After that, we need to propagate the error gradient through the inner layers of the LSTM block to the previous neural layer. To do this, create the LSTM_HiddenGradient level. When developing the OpenCL architecture of the program, I decided to combine the gradient distributions to the level of the previous layer and to the level of the weight matrix within this kernel. So, the kernel receives in parameters pointers to 6 data buffers and 2 constants. The kernel is to be called in a one-dimensional problem space.

__kernel void LSTM_HiddenGradient(__global float* concatenated_gradient,
                                  __global float* inputs_gradient,
                                  __global float* weights_gradient,
                                  __global float* hidden_state,
                                  __global float* inputs,
                                  __global float* weights,
                                  __global float* output,
                                  const uint hidden_size,
                                  const uint inputs_size
                                 )
  {
   uint id = get_global_id(0);
   uint total = get_global_size(0);

In the kernel body, define the thread identifier and the total number of threads. Also, determine the size of one vector of the weight matrix.

   uint weights_step = hidden_size + inputs_size + 1;

Next, loop through all the elements of the concatenated input data buffer, which includes the hidden state and the current state received from the previous neural layer. Loop iterations start from the current thread ID, while the loop iteration step is equal to the total number of running threads. This approach enables iteration over all elements of the concatenated source data layer, regardless of the number of running threads.
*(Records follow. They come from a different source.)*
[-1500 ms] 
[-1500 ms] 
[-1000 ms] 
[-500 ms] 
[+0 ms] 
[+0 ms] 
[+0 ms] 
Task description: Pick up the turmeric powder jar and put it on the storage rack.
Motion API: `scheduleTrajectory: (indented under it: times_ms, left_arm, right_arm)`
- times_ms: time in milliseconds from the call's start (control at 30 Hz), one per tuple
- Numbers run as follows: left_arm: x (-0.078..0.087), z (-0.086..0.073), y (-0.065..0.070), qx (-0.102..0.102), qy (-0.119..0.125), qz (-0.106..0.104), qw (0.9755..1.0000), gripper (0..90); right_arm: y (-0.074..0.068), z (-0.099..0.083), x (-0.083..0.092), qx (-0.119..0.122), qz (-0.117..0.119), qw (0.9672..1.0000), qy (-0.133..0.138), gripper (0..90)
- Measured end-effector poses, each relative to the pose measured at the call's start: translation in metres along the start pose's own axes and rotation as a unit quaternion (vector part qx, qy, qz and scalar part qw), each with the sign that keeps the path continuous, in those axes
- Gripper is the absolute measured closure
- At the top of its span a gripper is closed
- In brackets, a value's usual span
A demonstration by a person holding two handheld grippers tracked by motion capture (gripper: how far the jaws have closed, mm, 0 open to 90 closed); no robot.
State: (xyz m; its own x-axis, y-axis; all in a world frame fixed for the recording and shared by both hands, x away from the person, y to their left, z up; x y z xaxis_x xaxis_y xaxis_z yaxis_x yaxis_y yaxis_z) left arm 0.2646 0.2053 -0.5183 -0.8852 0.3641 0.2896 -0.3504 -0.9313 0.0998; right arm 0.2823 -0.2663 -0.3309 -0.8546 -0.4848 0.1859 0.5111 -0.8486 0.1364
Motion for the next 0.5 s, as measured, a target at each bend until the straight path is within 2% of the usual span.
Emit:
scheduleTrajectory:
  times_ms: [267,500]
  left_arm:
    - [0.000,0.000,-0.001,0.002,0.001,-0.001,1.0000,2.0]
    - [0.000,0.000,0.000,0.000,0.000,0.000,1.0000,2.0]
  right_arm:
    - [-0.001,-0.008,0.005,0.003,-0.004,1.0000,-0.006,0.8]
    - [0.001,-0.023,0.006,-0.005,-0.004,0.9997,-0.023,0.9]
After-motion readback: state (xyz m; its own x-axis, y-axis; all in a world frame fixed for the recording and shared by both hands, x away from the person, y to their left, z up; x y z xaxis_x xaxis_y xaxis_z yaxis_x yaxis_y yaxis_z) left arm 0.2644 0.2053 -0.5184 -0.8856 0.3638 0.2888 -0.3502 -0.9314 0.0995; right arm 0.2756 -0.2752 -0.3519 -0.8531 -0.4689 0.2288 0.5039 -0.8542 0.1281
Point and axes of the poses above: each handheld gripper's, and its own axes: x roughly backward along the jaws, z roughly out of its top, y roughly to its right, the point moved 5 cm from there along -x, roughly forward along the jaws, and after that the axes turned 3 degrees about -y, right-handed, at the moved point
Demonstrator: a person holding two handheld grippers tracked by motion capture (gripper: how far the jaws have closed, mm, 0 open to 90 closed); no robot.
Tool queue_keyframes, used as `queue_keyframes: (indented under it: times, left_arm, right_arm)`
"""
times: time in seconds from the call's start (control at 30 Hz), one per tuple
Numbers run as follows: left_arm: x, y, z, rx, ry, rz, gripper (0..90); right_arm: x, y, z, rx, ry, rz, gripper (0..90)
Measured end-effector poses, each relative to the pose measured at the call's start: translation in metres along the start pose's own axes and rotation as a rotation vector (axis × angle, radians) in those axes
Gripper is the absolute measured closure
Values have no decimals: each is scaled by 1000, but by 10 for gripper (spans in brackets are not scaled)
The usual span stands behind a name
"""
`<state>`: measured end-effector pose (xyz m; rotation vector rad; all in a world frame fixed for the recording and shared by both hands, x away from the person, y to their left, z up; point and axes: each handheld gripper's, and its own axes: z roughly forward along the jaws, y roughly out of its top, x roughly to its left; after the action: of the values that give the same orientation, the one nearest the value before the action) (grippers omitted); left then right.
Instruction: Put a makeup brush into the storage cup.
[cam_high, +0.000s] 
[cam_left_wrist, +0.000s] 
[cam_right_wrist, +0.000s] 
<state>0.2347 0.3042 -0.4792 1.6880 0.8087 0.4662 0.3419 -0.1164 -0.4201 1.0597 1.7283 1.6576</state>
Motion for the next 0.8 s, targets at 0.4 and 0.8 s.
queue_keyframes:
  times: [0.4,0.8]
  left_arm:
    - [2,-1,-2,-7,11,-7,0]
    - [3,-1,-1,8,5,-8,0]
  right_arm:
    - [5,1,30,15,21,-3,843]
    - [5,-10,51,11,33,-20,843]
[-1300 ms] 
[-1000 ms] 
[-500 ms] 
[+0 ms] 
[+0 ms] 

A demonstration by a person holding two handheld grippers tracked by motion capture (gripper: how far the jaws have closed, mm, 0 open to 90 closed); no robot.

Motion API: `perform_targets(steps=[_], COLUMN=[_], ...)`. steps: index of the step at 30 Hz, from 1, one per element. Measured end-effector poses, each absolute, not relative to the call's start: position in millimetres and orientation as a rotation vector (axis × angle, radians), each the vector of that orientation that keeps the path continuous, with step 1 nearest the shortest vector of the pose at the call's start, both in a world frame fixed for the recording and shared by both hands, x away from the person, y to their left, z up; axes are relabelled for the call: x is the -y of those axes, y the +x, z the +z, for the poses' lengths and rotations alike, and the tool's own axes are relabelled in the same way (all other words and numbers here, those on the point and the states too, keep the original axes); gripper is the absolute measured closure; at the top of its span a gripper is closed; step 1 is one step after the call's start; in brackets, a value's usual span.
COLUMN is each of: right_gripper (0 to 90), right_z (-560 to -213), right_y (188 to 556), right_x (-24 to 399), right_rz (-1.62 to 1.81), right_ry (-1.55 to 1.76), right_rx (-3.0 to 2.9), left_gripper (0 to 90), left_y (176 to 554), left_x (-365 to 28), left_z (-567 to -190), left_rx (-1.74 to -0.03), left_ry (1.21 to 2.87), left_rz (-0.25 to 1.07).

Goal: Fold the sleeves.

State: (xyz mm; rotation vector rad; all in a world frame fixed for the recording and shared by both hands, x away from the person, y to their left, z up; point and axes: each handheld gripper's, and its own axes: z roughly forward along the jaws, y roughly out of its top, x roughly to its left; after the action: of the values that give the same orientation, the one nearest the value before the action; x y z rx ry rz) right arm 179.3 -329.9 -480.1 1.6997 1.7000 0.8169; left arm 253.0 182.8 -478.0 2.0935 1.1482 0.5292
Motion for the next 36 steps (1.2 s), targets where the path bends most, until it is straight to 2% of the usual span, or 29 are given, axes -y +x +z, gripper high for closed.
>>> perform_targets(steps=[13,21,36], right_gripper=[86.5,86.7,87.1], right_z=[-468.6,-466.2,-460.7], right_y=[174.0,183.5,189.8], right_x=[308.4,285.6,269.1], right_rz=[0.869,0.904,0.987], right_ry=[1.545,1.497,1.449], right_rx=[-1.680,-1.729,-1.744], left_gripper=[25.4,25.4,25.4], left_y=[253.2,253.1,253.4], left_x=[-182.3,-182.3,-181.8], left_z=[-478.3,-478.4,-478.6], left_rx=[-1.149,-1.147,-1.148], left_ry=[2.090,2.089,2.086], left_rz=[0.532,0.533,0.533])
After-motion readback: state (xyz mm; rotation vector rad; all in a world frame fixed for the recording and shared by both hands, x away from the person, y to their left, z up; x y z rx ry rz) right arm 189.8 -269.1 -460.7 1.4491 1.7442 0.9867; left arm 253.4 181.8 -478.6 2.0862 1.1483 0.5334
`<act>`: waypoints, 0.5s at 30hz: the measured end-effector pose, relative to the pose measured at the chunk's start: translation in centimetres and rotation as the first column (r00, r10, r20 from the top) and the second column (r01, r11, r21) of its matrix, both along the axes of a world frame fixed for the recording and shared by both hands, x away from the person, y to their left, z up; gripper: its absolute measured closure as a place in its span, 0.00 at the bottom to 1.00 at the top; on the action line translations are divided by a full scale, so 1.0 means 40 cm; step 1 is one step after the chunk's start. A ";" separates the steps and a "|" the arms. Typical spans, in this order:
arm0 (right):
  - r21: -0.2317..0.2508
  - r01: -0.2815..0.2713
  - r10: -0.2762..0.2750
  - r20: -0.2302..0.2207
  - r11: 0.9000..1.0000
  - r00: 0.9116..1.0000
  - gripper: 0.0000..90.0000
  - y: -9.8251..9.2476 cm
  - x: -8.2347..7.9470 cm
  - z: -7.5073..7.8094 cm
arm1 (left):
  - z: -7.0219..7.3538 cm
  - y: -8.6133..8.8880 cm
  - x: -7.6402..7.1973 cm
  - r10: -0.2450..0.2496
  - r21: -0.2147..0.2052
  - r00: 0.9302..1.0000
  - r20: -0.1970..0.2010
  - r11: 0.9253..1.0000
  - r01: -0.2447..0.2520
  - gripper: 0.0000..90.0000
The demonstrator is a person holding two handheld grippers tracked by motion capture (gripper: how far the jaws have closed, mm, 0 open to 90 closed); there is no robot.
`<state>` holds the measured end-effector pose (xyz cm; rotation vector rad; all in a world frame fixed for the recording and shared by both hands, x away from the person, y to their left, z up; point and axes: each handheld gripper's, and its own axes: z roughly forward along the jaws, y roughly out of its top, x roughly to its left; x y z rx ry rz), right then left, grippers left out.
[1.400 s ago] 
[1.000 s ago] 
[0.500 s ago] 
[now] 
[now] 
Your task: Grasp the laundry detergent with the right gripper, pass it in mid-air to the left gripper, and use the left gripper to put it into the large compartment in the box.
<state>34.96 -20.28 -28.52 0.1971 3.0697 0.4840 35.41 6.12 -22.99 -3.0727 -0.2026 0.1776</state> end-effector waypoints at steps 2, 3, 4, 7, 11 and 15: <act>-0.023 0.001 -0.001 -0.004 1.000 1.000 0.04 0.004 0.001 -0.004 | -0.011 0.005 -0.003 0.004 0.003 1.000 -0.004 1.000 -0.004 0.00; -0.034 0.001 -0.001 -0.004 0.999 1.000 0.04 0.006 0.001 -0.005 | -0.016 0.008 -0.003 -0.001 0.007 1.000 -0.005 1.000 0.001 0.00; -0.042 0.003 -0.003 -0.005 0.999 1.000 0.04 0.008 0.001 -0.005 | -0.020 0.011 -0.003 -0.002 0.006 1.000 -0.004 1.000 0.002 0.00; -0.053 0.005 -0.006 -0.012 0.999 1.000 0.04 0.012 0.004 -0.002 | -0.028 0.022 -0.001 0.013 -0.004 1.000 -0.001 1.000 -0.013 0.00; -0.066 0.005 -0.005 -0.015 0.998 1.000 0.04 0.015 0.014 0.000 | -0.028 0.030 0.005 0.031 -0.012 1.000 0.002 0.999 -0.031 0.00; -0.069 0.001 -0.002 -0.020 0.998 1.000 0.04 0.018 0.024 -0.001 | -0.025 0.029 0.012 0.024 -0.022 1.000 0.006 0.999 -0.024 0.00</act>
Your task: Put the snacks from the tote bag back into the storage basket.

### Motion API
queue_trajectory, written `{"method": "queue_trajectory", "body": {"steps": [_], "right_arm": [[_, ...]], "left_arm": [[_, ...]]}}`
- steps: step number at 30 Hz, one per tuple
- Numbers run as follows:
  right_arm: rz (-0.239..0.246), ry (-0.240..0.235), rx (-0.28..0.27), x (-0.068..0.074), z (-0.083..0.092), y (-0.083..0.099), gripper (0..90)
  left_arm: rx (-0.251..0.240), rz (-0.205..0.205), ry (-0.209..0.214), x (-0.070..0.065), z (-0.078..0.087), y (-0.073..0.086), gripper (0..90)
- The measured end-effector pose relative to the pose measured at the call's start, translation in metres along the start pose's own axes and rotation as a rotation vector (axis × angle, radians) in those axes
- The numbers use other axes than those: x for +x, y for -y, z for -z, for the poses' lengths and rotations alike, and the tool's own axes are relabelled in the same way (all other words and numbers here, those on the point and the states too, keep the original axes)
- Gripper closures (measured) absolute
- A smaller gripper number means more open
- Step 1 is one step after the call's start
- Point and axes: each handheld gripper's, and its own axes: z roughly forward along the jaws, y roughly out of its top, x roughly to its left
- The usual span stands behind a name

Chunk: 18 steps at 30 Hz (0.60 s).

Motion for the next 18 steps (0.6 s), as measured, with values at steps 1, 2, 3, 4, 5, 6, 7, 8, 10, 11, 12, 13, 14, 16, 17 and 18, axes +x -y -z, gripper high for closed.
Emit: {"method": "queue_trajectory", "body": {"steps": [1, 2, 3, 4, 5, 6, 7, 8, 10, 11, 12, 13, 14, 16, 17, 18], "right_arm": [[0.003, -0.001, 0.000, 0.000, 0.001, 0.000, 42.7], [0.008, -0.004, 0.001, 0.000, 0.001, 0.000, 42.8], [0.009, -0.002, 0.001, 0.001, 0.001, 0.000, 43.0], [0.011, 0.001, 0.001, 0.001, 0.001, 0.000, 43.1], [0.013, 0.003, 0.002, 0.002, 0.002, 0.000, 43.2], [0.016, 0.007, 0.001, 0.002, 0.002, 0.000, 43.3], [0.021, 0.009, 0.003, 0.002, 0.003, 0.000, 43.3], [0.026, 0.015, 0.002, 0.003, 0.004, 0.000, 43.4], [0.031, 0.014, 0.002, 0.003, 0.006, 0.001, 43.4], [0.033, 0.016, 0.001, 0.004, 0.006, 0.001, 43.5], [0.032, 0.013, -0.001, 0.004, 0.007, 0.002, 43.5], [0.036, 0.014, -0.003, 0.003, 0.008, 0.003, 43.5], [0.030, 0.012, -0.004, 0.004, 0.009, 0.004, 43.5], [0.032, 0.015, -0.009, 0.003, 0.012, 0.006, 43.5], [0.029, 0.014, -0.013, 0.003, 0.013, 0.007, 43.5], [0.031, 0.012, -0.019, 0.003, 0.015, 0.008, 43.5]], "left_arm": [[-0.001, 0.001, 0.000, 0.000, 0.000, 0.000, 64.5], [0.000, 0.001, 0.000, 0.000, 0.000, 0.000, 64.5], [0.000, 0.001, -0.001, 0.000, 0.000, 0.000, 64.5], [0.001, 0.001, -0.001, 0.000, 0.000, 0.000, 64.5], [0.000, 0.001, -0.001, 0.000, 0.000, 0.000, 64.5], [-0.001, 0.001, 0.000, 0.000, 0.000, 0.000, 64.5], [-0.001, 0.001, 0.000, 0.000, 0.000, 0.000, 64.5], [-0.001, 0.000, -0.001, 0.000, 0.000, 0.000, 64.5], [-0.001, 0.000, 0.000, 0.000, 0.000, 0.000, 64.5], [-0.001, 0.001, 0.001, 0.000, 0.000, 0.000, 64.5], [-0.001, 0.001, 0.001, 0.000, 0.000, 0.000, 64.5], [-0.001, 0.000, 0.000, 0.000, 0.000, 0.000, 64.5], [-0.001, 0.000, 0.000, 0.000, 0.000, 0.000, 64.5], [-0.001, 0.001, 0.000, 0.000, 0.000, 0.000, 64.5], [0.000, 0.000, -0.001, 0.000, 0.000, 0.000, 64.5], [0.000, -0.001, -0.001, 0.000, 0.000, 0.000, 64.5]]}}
   for(int i = id; i < (hidden_size + inputs_size); i += total)
     {
      float inp = 0;

At this step, in the loop body, we implement the division of the operations thread depending on the element being analyzed. If the element belongs to a hidden state, then save the hidden state in a private variable. The relevant value from the results buffer should be transferred to the buffer, as at the next iteration it will be in the hidden state.

      if(i < hidden_size)
        {
         inp = hidden_state[i];
         hidden_state[i] = output[i];
        }

If the current element belongs to the input data buffer of the previous neuron layer, transfer the value of the initial data to a private variable and calculate the error gradient for the corresponding neuron of the previous layer.

      else
        {
         inp = inputs[i - hidden_size];
         float grad = 0;
         for(uint g = 0; g < 3 * hidden_size; g++)
           {
            float temp = concatenated_gradient[g];
            grad += temp * (1 - temp) * weights[i + g * weights_step];
           }
         for(uint g = 3 * hidden_size; g < 4 * hidden_size; g++)
           {
            float temp = concatenated_gradient[g];
            grad += temp * (1 - pow(temp, 2.0f)) * weights[i + g * weights_step];
           }
         inputs_gradient[i - hidden_size] = grad;
        }

After propagating the error gradient to the previous neural layer, distribute the error gradient to the appropriate LSTM block weights.

      for(uint g = 0; g < 3 * hidden_size; g++)
        {
         float temp = concatenated_gradient[g];
         weights[i + g * weights_step] = temp * (1 - temp) * inp;
        }
      for(uint g = 3 * hidden_size; g < 4 * hidden_size; g++)
        {
         float temp = concatenated_gradient[g];
         weights[i + g * weights_step] = temp * (1 - pow(temp, 2.0f)) * inp;
        }
     }

At the end of the kernel, propagate the error gradient to the bias neurons of each weight vector.

   for(int i = id; i < 4 * hidden_size; i += total)
     {
      float temp = concatenated_gradient[(i + 1) * hidden_size];
      if(i < 3 * hidden_size)
         weights[(i + 1) * weights_step] = temp * (1 - temp);
      else
         weights[(i + 1) * weights_step] = 1 - pow(temp, 2.0f);
     }
  }

After propagating the error gradient back to the previous neural layer level and the weight matrix, we need to implement the weight updating process. I decided not to implement the full range of parameter optimization methods. Instead, I will implement the Adam method which I use most often. By analogy with my implementation, you can add any other method for optimizing model parameters.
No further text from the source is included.